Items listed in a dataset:
◇ ◇ ◇ ◇
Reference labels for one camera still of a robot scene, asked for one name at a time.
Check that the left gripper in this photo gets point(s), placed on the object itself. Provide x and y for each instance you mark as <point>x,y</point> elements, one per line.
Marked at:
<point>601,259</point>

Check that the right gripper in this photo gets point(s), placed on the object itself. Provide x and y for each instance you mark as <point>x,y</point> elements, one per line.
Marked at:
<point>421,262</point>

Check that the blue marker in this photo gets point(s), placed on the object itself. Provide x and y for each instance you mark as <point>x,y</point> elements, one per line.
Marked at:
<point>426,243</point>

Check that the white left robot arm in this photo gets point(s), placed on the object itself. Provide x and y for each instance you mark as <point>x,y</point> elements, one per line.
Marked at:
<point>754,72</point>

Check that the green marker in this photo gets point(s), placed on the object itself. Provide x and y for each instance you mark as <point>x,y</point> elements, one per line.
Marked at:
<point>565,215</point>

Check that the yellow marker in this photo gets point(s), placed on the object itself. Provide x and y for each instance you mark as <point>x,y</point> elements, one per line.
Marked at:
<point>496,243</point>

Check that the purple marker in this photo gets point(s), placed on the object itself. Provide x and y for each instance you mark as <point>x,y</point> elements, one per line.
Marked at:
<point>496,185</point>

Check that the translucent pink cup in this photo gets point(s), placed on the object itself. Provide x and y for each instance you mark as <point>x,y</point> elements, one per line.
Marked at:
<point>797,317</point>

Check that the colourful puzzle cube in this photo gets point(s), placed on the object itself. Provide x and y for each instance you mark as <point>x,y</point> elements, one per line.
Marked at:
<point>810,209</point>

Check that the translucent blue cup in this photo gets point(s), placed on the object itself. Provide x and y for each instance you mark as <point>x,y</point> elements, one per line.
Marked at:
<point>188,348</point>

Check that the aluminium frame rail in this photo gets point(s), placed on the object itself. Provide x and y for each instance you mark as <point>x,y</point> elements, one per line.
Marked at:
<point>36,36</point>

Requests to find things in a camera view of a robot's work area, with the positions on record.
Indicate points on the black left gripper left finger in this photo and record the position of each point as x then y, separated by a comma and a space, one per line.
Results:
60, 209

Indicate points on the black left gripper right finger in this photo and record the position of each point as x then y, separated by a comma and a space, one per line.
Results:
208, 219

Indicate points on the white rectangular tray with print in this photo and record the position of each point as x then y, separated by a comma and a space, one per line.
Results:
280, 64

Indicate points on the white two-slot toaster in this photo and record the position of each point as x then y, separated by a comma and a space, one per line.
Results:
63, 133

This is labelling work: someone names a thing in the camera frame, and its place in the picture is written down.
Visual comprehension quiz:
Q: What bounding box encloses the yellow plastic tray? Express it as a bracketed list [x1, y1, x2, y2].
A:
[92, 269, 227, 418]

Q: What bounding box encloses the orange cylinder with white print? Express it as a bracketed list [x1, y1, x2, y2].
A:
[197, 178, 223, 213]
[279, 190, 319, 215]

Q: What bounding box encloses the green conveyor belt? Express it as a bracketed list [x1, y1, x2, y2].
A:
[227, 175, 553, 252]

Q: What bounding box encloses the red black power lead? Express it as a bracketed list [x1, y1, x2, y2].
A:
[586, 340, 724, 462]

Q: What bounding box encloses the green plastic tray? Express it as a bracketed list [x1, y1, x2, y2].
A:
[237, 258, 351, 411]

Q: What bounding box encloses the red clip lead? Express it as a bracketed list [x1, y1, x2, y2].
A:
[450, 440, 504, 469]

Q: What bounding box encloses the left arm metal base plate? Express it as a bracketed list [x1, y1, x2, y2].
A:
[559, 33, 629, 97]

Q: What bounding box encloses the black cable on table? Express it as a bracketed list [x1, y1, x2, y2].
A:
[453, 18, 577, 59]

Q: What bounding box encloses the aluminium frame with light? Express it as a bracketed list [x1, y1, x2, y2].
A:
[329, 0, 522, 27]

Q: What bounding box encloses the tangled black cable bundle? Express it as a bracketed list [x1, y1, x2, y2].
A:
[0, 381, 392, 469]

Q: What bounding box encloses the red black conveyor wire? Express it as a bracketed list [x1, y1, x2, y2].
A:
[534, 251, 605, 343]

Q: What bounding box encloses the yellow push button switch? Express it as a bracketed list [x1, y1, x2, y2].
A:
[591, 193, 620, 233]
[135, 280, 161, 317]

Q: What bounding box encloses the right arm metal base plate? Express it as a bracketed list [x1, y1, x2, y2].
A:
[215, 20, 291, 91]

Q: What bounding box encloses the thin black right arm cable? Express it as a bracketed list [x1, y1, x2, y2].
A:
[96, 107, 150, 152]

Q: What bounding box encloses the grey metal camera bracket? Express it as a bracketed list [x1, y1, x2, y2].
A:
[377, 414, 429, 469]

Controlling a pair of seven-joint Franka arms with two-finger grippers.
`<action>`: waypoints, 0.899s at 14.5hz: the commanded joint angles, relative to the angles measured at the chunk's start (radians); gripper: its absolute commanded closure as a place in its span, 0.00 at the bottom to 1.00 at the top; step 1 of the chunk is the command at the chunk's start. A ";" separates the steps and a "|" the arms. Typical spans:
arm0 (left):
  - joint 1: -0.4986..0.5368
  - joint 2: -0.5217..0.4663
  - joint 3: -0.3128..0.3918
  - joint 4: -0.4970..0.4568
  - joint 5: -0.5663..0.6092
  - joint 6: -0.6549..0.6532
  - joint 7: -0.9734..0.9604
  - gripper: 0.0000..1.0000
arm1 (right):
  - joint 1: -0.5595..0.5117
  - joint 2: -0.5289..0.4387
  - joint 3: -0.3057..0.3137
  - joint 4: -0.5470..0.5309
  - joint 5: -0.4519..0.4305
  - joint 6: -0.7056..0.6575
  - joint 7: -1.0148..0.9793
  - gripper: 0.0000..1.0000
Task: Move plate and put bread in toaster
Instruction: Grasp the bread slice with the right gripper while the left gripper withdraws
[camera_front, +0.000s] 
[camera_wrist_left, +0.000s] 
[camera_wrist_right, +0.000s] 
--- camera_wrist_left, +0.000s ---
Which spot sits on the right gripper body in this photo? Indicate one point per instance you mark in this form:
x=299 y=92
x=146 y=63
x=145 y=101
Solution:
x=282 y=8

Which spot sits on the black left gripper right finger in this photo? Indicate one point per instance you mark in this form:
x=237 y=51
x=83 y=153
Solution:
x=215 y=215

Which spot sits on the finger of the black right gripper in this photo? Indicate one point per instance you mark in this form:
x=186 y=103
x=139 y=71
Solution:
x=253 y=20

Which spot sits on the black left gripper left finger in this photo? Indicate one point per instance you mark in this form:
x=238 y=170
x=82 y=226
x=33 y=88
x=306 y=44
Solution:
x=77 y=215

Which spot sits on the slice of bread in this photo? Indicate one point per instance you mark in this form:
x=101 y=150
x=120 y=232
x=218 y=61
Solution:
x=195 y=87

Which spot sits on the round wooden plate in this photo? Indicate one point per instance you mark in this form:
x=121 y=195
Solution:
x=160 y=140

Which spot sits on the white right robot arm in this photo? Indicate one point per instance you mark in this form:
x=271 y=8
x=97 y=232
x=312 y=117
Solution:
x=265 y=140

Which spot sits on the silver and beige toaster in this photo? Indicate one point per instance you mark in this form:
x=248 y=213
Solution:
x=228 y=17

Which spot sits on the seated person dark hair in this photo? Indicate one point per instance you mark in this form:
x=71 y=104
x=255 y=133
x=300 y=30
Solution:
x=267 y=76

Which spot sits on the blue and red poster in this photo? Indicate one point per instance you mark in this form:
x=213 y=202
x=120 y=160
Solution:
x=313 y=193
◇ ◇ ◇ ◇
- **EXERCISE DESCRIPTION**
Your answer must be every record above, set down exactly as written.

- **ANSWER FOR THE TASK**
Reference labels for one camera still of a robot scene, asked for one name at a time.
Check that the left gripper in this photo gets point(s), placed on the object itself. Provide x and y for each instance you mark as <point>x,y</point> elements, one per line.
Marked at:
<point>601,259</point>

Check that the right gripper in this photo gets point(s), placed on the object itself. Provide x and y for each instance you mark as <point>x,y</point> elements, one per line.
Marked at:
<point>421,262</point>

Check that the blue marker in this photo gets point(s), placed on the object itself. Provide x and y for each instance you mark as <point>x,y</point> elements, one per line.
Marked at:
<point>426,243</point>

Check that the white left robot arm in this photo gets point(s), placed on the object itself. Provide x and y for each instance you mark as <point>x,y</point> elements, one per line.
Marked at:
<point>754,72</point>

Check that the green marker in this photo gets point(s), placed on the object itself. Provide x and y for each instance you mark as <point>x,y</point> elements, one per line.
Marked at:
<point>565,215</point>

Check that the yellow marker in this photo gets point(s), placed on the object itself. Provide x and y for each instance you mark as <point>x,y</point> elements, one per line.
Marked at:
<point>496,243</point>

Check that the purple marker in this photo gets point(s), placed on the object itself. Provide x and y for each instance you mark as <point>x,y</point> elements, one per line.
Marked at:
<point>496,185</point>

Check that the translucent pink cup in this photo gets point(s), placed on the object itself. Provide x and y for each instance you mark as <point>x,y</point> elements, one per line.
Marked at:
<point>797,317</point>

Check that the colourful puzzle cube in this photo gets point(s), placed on the object itself. Provide x and y for each instance you mark as <point>x,y</point> elements, one per line.
Marked at:
<point>810,209</point>

Check that the translucent blue cup in this photo gets point(s), placed on the object itself. Provide x and y for each instance you mark as <point>x,y</point> elements, one per line.
Marked at:
<point>188,348</point>

Check that the aluminium frame rail in this photo gets point(s), placed on the object itself. Provide x and y for each instance you mark as <point>x,y</point> elements, one per line.
Marked at:
<point>36,36</point>

Requests to find things in a camera view of a robot's work area, with the positions on record.
Indicate points on the black left gripper left finger in this photo and record the position of each point as x then y, separated by a comma and a space, one per line.
Results:
60, 209

Indicate points on the black left gripper right finger in this photo and record the position of each point as x then y, separated by a comma and a space, one per line.
Results:
208, 219

Indicate points on the white rectangular tray with print in this photo and record the position of each point as x then y, separated by a comma and a space, one per line.
Results:
280, 64

Indicate points on the white two-slot toaster in this photo and record the position of each point as x then y, separated by a comma and a space, one per line.
Results:
63, 133

This is labelling work: someone names a thing in the camera frame, and its place in the picture is written down.
Visual comprehension quiz:
Q: What bounding box encloses the yellow plastic tray? Express it as a bracketed list [x1, y1, x2, y2].
A:
[92, 269, 227, 418]

Q: What bounding box encloses the orange cylinder with white print? Express it as a bracketed list [x1, y1, x2, y2].
A:
[197, 178, 223, 213]
[279, 190, 319, 215]

Q: What bounding box encloses the green conveyor belt? Express it as a bracketed list [x1, y1, x2, y2].
A:
[227, 175, 553, 252]

Q: What bounding box encloses the red black power lead? Express it as a bracketed list [x1, y1, x2, y2].
A:
[586, 340, 724, 462]

Q: What bounding box encloses the green plastic tray? Express it as a bracketed list [x1, y1, x2, y2].
A:
[237, 258, 351, 411]

Q: What bounding box encloses the red clip lead? Express it as a bracketed list [x1, y1, x2, y2].
A:
[450, 440, 504, 469]

Q: What bounding box encloses the left arm metal base plate? Express it as a bracketed list [x1, y1, x2, y2].
A:
[559, 33, 629, 97]

Q: What bounding box encloses the black cable on table? Express it as a bracketed list [x1, y1, x2, y2].
A:
[453, 18, 577, 59]

Q: What bounding box encloses the aluminium frame with light? Express it as a bracketed list [x1, y1, x2, y2].
A:
[329, 0, 522, 27]

Q: What bounding box encloses the tangled black cable bundle? Express it as a bracketed list [x1, y1, x2, y2].
A:
[0, 381, 392, 469]

Q: What bounding box encloses the red black conveyor wire? Express it as a bracketed list [x1, y1, x2, y2].
A:
[534, 251, 605, 343]

Q: What bounding box encloses the yellow push button switch? Express it as a bracketed list [x1, y1, x2, y2].
A:
[591, 193, 620, 233]
[135, 280, 161, 317]

Q: What bounding box encloses the right arm metal base plate? Express it as a bracketed list [x1, y1, x2, y2].
A:
[215, 20, 291, 91]

Q: What bounding box encloses the thin black right arm cable? Express it as a bracketed list [x1, y1, x2, y2].
A:
[96, 107, 150, 152]

Q: What bounding box encloses the grey metal camera bracket? Express it as a bracketed list [x1, y1, x2, y2].
A:
[377, 414, 429, 469]

Controlling a pair of seven-joint Franka arms with two-finger grippers.
`<action>`: waypoints, 0.899s at 14.5hz: the commanded joint angles, relative to the angles measured at the chunk's start (radians); gripper: its absolute commanded closure as a place in its span, 0.00 at the bottom to 1.00 at the top; step 1 of the chunk is the command at the chunk's start. A ";" separates the steps and a "|" the arms. Typical spans:
arm0 (left):
  - joint 1: -0.4986..0.5368
  - joint 2: -0.5217..0.4663
  - joint 3: -0.3128..0.3918
  - joint 4: -0.4970..0.4568
  - joint 5: -0.5663..0.6092
  - joint 6: -0.6549..0.6532
  - joint 7: -0.9734..0.9604
  - gripper: 0.0000..1.0000
arm1 (right):
  - joint 1: -0.5595..0.5117
  - joint 2: -0.5289..0.4387
  - joint 3: -0.3057..0.3137
  - joint 4: -0.5470..0.5309
  - joint 5: -0.4519..0.4305
  - joint 6: -0.7056..0.6575
  - joint 7: -1.0148..0.9793
  - gripper: 0.0000..1.0000
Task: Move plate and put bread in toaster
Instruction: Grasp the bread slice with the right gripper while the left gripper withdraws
[camera_front, +0.000s] 
[camera_wrist_left, +0.000s] 
[camera_wrist_right, +0.000s] 
--- camera_wrist_left, +0.000s ---
Which spot sits on the right gripper body in this photo? Indicate one point per instance you mark in this form:
x=299 y=92
x=146 y=63
x=145 y=101
Solution:
x=282 y=8

Which spot sits on the black left gripper right finger in this photo? Indicate one point per instance you mark in this form:
x=237 y=51
x=83 y=153
Solution:
x=215 y=215

Which spot sits on the finger of the black right gripper in this photo? Indicate one point per instance you mark in this form:
x=186 y=103
x=139 y=71
Solution:
x=253 y=20

Which spot sits on the black left gripper left finger in this photo? Indicate one point per instance you mark in this form:
x=238 y=170
x=82 y=226
x=33 y=88
x=306 y=44
Solution:
x=77 y=215

Which spot sits on the slice of bread in this photo? Indicate one point per instance you mark in this form:
x=101 y=150
x=120 y=232
x=218 y=61
Solution:
x=195 y=87

Which spot sits on the round wooden plate in this photo? Indicate one point per instance you mark in this form:
x=121 y=195
Solution:
x=160 y=140

Which spot sits on the white right robot arm in this photo? Indicate one point per instance you mark in this form:
x=271 y=8
x=97 y=232
x=312 y=117
Solution:
x=265 y=140

Which spot sits on the silver and beige toaster in this photo? Indicate one point per instance you mark in this form:
x=248 y=213
Solution:
x=228 y=17

Which spot sits on the seated person dark hair in this photo? Indicate one point per instance you mark in this form:
x=71 y=104
x=255 y=133
x=300 y=30
Solution:
x=267 y=76

Which spot sits on the blue and red poster in this photo? Indicate one point per instance you mark in this form:
x=213 y=202
x=120 y=160
Solution:
x=313 y=193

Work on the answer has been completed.